*Problem details*:
Below is a listing from which only part is wanted; return exactly the lines from the one with "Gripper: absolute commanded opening" up to and including the one with "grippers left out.".

***** Given information *****

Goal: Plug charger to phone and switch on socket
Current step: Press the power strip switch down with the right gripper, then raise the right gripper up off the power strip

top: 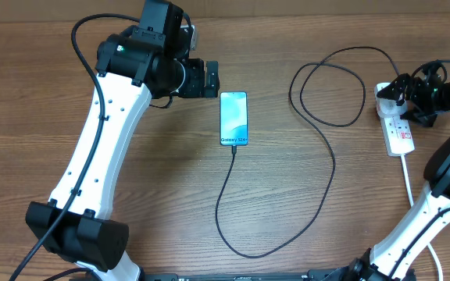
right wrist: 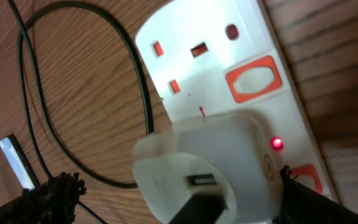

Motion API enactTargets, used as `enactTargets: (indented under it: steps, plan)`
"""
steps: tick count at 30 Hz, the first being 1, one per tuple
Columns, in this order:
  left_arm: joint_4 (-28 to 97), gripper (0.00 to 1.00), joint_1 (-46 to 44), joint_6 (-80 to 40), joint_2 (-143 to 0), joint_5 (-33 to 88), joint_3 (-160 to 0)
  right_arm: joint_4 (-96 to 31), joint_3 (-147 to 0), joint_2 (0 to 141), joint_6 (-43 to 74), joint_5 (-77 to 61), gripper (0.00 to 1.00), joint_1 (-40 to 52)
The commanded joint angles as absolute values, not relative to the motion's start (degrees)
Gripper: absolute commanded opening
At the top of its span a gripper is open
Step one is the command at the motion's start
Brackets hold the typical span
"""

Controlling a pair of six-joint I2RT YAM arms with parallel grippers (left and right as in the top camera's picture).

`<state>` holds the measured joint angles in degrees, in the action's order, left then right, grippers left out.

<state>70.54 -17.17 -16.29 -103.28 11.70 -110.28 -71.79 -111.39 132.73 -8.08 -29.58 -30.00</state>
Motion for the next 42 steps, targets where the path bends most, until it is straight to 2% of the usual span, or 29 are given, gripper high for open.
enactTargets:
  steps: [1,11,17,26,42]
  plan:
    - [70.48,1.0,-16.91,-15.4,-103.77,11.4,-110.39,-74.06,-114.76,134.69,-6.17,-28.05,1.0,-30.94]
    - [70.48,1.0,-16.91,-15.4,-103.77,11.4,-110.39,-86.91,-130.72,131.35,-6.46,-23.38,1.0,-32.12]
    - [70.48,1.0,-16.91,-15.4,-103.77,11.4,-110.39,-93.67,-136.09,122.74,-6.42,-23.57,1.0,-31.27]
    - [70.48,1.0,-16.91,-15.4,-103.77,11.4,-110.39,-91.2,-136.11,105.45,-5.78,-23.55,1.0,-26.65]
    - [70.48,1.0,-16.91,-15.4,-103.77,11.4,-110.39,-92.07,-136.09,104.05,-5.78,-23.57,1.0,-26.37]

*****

*Problem solution*:
Gripper: absolute commanded opening
At the top of its span a gripper is open
Step one is the command at the motion's start
Brackets hold the typical span
"""

Controlling a pair of six-joint I2RT YAM arms with parallel grippers (left and right as in the top camera's picture).

`<state>` holds the measured joint angles in degrees, in the action's order, left then right, grippers left out.

The exercise is done; no more work remains.